TASK PROMPT: Scan the data for "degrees" and copy each matching line.
[SUPPLIED DATA — start]
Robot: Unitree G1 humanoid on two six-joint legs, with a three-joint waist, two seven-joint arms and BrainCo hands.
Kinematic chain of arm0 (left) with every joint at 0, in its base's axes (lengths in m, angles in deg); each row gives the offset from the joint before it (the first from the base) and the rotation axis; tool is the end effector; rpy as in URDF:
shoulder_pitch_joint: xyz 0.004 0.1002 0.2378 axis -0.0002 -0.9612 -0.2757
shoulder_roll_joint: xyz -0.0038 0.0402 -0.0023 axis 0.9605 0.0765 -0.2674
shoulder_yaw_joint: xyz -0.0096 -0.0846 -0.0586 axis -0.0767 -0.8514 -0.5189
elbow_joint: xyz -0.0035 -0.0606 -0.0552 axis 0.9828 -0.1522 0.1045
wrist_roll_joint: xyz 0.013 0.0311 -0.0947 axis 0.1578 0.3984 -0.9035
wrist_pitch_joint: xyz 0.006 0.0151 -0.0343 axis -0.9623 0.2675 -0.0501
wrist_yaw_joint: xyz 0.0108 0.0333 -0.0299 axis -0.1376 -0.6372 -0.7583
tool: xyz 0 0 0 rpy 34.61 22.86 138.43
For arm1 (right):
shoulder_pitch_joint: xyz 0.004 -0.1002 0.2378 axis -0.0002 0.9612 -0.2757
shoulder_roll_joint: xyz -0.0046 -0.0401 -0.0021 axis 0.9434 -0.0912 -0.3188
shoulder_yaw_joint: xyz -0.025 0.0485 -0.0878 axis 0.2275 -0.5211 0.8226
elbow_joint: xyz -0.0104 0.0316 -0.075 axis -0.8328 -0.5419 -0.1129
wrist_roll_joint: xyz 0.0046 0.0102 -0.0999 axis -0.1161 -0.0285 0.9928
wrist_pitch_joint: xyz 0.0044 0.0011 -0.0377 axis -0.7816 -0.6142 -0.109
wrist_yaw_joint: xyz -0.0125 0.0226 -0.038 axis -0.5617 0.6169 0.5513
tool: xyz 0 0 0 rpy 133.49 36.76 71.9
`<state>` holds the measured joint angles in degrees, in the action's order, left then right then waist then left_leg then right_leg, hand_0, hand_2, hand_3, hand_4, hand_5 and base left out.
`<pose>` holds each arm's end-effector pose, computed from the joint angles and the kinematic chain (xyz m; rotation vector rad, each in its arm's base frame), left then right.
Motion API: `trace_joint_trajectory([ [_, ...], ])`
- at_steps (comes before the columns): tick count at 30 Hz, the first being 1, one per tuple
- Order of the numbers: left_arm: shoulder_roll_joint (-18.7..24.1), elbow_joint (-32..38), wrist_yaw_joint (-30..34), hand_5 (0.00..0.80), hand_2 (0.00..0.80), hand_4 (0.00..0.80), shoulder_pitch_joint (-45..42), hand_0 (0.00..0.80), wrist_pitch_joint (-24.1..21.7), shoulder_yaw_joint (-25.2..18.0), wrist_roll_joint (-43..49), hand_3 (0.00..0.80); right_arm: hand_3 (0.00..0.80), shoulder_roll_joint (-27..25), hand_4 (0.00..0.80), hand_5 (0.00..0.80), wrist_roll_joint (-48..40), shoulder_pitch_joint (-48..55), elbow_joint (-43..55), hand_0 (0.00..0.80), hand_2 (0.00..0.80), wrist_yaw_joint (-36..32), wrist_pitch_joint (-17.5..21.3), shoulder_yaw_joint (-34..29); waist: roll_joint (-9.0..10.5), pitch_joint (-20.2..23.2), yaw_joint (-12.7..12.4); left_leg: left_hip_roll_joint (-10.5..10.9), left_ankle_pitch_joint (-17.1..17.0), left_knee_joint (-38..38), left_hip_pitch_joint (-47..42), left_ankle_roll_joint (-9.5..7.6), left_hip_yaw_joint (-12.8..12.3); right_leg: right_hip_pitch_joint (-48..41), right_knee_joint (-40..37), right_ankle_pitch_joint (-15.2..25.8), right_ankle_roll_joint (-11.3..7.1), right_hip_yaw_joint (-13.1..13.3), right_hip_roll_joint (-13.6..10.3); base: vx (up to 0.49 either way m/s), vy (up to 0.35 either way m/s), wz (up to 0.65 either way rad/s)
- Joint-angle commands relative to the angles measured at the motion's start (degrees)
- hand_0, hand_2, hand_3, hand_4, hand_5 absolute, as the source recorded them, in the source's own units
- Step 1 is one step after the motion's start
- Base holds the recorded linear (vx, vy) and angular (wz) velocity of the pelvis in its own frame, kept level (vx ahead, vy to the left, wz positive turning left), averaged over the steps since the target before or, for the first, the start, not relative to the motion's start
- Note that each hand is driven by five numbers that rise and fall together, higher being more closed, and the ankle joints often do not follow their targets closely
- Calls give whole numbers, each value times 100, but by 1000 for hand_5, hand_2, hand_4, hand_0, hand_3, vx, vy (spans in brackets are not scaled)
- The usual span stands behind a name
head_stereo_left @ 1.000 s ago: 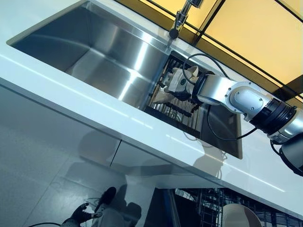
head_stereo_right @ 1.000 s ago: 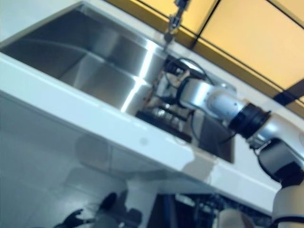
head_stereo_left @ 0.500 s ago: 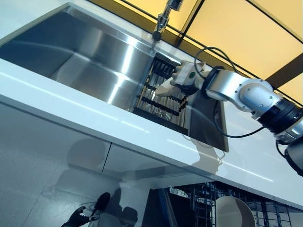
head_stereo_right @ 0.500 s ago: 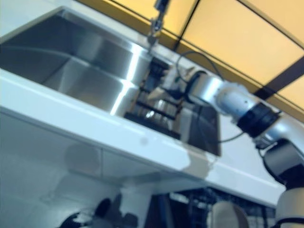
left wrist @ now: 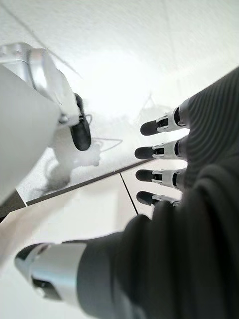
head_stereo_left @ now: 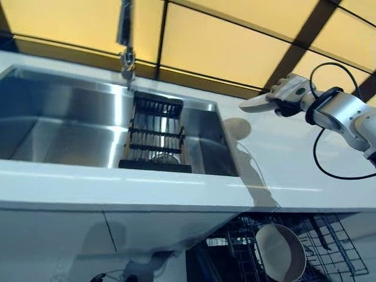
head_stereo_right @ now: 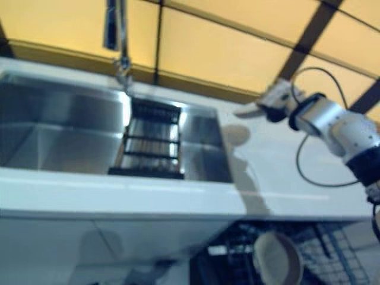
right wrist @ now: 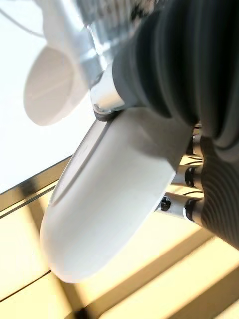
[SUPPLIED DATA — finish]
OUTPUT:
`<state>` holds the measured joint angles in degrees, in the action's order, left then right then waist then left_leg then right_leg, hand_0, hand_2, hand_3, hand_4, hand_5 and base left out.
- Joint-angle commands relative to the angles measured at the motion's start (degrees)

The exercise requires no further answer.